*** Opening Data shown ***
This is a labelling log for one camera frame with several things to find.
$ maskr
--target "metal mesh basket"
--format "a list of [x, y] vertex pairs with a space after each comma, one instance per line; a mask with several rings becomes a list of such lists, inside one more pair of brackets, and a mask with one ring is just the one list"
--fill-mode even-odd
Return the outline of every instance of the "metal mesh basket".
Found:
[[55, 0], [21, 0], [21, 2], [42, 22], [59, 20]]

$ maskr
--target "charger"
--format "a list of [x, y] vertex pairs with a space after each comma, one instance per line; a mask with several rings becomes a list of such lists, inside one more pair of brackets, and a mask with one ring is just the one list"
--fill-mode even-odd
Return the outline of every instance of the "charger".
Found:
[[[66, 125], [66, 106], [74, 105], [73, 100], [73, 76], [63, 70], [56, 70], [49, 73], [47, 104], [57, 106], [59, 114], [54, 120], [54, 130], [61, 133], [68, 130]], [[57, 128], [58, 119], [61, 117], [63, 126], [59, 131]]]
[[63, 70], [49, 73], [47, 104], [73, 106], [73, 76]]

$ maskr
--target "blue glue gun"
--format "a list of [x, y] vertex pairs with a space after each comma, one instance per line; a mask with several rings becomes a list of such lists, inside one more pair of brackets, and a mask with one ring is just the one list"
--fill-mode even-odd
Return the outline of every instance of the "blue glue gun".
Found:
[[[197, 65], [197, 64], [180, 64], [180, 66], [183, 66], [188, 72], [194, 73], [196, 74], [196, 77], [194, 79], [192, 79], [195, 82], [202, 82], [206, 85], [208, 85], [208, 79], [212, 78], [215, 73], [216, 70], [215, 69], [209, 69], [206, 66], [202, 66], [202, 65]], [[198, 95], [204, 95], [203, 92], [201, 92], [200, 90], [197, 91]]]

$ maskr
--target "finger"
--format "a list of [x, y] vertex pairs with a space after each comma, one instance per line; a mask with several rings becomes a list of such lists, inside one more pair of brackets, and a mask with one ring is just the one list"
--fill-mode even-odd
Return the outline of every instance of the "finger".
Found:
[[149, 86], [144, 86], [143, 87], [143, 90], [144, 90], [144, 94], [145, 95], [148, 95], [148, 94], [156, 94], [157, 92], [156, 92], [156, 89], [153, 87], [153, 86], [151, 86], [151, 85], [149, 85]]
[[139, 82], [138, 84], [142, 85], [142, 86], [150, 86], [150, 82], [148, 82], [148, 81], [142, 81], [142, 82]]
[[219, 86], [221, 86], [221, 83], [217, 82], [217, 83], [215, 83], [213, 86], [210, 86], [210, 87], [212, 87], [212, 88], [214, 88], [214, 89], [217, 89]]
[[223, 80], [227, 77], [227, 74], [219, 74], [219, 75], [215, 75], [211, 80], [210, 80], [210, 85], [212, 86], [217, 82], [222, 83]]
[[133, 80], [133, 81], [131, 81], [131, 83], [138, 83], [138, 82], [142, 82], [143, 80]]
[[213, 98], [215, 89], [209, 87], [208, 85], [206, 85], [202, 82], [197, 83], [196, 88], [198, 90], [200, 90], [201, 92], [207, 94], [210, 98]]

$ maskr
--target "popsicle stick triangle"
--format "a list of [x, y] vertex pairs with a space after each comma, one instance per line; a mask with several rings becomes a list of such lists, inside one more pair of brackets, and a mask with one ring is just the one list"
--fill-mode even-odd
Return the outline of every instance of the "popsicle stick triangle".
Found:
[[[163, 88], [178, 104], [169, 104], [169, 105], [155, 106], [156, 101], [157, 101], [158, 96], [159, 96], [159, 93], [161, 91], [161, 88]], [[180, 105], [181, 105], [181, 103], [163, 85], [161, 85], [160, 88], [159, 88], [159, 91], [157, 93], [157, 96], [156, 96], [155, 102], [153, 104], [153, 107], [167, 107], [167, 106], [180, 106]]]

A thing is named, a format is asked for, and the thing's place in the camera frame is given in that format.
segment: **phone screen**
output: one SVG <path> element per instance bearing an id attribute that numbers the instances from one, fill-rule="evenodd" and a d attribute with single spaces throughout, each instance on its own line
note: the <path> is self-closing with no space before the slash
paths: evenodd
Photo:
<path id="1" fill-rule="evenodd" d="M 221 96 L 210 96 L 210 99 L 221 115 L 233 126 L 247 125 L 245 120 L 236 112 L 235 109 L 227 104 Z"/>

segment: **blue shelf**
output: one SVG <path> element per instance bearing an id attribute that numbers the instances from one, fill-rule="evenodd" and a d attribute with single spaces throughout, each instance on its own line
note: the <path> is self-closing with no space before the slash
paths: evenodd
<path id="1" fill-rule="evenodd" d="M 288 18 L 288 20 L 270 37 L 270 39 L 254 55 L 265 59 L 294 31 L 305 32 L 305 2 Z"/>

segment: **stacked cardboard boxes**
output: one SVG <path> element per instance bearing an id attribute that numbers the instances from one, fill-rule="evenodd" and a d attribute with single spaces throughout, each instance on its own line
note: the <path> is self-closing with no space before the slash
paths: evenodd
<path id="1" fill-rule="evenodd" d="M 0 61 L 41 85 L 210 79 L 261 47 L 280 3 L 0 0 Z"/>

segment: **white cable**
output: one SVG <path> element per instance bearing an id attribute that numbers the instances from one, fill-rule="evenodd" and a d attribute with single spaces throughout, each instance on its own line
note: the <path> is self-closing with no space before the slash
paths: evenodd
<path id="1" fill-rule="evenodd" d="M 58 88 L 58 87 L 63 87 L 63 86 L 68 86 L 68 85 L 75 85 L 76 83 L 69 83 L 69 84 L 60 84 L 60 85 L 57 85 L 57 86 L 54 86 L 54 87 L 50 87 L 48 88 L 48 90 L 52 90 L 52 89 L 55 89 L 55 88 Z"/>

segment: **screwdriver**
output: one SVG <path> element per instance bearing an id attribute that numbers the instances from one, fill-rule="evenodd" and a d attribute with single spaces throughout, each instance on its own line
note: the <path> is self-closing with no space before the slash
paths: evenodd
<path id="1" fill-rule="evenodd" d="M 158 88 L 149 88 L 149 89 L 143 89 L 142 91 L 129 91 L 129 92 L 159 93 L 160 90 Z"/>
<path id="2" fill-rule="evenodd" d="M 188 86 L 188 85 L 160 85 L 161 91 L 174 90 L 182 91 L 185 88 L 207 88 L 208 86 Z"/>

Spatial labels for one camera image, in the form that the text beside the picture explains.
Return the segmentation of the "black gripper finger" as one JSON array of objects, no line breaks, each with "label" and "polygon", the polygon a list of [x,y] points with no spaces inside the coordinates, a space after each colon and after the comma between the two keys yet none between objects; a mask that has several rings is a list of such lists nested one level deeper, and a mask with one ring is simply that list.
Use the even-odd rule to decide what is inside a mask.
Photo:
*** Closing Data shown ***
### Task to carry out:
Look through the entries and find each line that has the string "target". Copy those lines.

### Answer section:
--target "metal mesh basket"
--target "charger"
--target "blue glue gun"
--target "finger"
--target "popsicle stick triangle"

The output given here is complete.